Anxiety · Attraction · Battle at Kruger · Buffalo · Caregiving · Dementia · Family · Health · herd · Hormones · Lions · Maturity · Oxytocin · Parenting · Photography · Photos · Prayer · Psychology · Relationships · Self-Regulation · Tattoo · Teepa Snow · Tribe · YouTube

Meant to Belong to a Herd

 

Part I: OXYTOCIN

I took a magnificent Dementia class by fellow occupational therapist Teepa Snow. She taught a contact technique to use on people with dementia. She elaborated that it led to the release of Oxytocin, a hormone produced in mammalian brains.

I call it our herd hormone.

I later learned it controls social recognition among like kinds, and is involved in attraction, orgasm, and bonding.
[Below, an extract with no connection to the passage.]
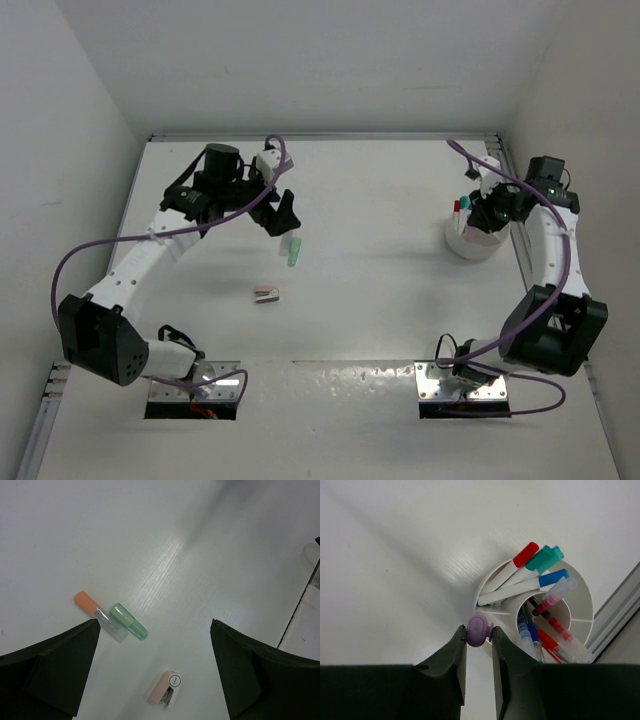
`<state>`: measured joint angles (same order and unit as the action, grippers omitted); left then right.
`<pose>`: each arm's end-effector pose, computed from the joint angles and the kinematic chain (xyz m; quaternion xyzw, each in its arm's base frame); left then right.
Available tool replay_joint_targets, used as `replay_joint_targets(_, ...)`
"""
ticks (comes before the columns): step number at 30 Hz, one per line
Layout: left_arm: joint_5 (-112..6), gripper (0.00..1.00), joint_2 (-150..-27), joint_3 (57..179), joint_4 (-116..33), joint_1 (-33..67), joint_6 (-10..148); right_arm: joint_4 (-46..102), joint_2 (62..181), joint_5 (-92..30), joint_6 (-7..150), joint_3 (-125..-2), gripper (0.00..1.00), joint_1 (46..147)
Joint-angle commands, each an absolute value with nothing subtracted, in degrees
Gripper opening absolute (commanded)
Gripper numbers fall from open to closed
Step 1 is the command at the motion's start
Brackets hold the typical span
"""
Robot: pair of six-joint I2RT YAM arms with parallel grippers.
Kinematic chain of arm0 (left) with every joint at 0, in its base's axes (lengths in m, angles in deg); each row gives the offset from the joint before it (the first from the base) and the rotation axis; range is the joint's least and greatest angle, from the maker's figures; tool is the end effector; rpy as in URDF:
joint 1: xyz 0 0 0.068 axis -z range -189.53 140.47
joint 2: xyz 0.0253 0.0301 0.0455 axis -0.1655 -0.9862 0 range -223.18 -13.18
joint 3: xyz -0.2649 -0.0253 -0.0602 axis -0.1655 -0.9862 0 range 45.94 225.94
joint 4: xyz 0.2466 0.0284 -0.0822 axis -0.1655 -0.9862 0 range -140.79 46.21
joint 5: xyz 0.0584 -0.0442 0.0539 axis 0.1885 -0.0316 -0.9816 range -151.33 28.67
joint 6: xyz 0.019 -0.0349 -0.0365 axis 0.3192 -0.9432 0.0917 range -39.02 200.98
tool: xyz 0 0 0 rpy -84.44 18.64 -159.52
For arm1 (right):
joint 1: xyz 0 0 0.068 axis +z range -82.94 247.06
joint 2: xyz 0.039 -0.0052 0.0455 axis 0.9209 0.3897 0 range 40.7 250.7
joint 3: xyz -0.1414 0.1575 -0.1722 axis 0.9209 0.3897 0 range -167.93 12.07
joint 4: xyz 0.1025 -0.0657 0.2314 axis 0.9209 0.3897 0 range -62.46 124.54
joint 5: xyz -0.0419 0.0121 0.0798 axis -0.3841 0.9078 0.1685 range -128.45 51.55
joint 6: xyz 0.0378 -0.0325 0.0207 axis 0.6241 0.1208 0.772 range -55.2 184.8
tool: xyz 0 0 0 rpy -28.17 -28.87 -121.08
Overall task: Sort the stationery into containers
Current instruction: Place the stationery in the storage box.
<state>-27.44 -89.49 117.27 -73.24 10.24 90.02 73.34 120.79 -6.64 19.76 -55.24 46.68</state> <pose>0.2683 -0.1176 0.3498 0.3422 0.7859 -0.2984 0.4198 0.2700 -0.0803 0.2889 -0.2701 0.8886 0.0813 0.3616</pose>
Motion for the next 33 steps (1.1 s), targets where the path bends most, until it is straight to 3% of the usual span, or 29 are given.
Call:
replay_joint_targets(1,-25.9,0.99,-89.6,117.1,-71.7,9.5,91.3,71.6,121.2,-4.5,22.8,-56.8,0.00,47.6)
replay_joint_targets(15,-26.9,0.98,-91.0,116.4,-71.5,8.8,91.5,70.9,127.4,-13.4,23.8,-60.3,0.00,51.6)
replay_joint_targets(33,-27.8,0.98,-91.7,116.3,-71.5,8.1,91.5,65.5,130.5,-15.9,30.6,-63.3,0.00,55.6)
It affects factors like trust, generosity, and eye gaze. “An oxytocin nasal spray caused men in a monogamous relationship, but not single men, to increase the distance between themselves and an attractive woman during a first encounter by 10 to 15 centimeters” (Scheele et al, 2012). Sheep injected with Oxytocin inhibitors did not show maternal behavior towards their young whereas virgin sheep injected with Oxytocin exhibited bonding behavior towards strange lambs (van Leengoed, Kerker, & Swanson, 1987).

Wow!

When I got home from the class that night, a young man delivered medical equipment for a new resident of mine. I shook his hand at the door and commented that he had a great, firm handshake. I have a thing about handshakes and frequently request a redo if I get a limp one.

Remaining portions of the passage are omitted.